Горе. Сказка про Горе, он все время вспоминал эту сказку, когда имел дело с Ней. Потому что если на свете и существовало Горе, то оно было заключено в этом пластмассовом теле с полуприкрытыми глазами из синих стекляшек. Еще в детстве мать читала ему эту сказку. Никто даже помнил картинку – Горе было изображено в виде крохотной, сложенной пополам старушки в бесформенном балахоне (как у Инги), и она восседала с выражением дьявольского восторга на шее бедного мужика. Почему-то в тот миг она вызвала у Никто образ смерти, разве что маленькой косы не хватало.

Его горе, горе его семьи оказалось куда хуже. Сначала Инга была без ума от Нее, играла с Ней сутками напролет. Она ходила с Ней в школу, дети смеялись над его дочерью, обзывая ее «малявкой», но Инга не обращала на уколы одноклассников внимания. Один озорник на перемене выхватил Ее у Инги и под хохот мальчишек окунул Ее в унитаз, потом вышвырнул на улицу с третьего этажа.

Через неделю этот парень гулял с дедом в парке, и на него упало дерево.
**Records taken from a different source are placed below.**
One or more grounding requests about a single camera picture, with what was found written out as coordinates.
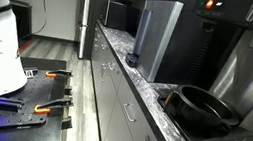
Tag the grey black water dispenser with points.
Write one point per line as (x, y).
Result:
(177, 47)

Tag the black dispenser drip tray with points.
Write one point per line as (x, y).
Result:
(132, 60)

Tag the black microwave oven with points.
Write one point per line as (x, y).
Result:
(116, 15)

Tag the stainless steel refrigerator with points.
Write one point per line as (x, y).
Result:
(85, 13)

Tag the orange tipped black clamp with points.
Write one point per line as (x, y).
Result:
(54, 105)
(60, 72)

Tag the black waste bin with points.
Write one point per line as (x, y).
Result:
(23, 18)

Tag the stainless black coffee brewer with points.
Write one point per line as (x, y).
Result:
(250, 75)

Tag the grey base cabinet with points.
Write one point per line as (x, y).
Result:
(117, 130)

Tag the small white label block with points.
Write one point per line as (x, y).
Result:
(30, 73)

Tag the black warmer tray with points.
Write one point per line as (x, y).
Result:
(223, 140)

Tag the black robot cart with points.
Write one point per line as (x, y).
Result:
(39, 135)

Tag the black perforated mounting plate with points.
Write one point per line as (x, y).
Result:
(8, 120)

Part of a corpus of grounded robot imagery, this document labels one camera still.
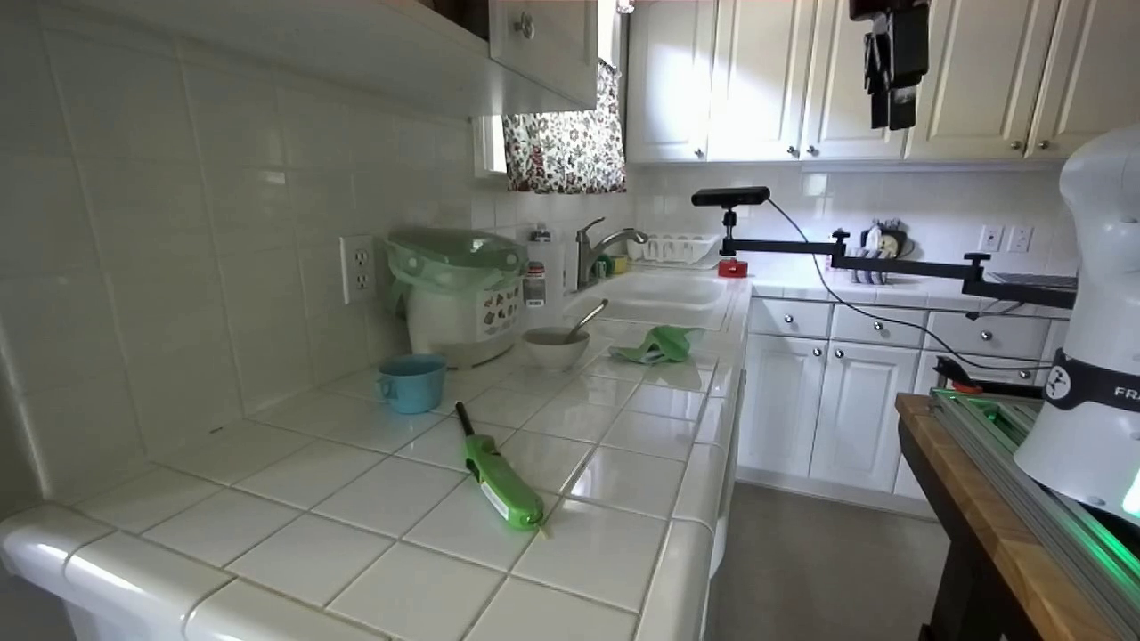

На старике ни царапины, только от страха штаны заметно отвисли и потяжелели, а вот мальчишку расплющило, как лягушку катком. Вечером того же дня Она сидела на письменном столе Инги, румяная и сияющая, ее синие глаза были похожи на два сапфира, а рот, слишком большой для куклы, был растянут в ухмылке.

Fatum. Не горе, нет, fatum,[15] вот точное Ее определение. За каждый проступок Никто следовало наказание, жестокое и неотвратимое.

Он не хотел вспоминать тот день, когда погибла его жена, но ее расширенные от ужаса глаза уж очень долго преследовали его во снах. В тот день Ольга была дома одна. Никто оставалось только догадываться, что там произошло. Но плохое предчувствие нахлынуло на него сразу, как он выехал из офиса, и он приказал водителю поддать газу.

В доме повсюду была кровь. Входная дверь в крови, в холле, на кухне, в детской все было заляпано подсыхающей коркой. Ольга была в спальне, еще теплая. Обе ее кисти были практически отделены от рук и болтались на одних сухожилиях. Побелевшие пальцы женщины лежали на телефоне. Окно в спальне было разбито, и зазубренные нижние края (створки опускались вниз) окрашены красным, как клыки Дракулы. Как такое могло случиться? Она решила помыть окна? Так на это есть прислуга. И где деревянное основание створки? Стекло не перерубило бы кисти, будь оно на месте.

Деревяшка нашлась на кухне, возле мусорного ведра. Рядом сидела Она, бесстыдно расставив свои пластмассовые ноги, и нахально улыбалась. На веселеньком платье в горошек виднелось крохотное пятнышко крови.

До сих пор сердце Никто сжималось от боли, когда он представлял себе Ольгу, в панике мечущуюся по дому – пальцы не слушаются, остановить кровь невозможно, позвонить кому-либо тоже. Возможно, она звала на помощь, но их сосед, как назло, весь день подстригал лужайку, и вряд ли слышал крики несчастной.

В этот же день Никто выбросил Ее. Вечером, когда Инга уже спала, он завернул Ее в кусок брезента, отнес к заброшенному колодцу и швырнул вниз. Пускай Она гниет там, а пауки ткут в Ее дьявольском механизме паутину.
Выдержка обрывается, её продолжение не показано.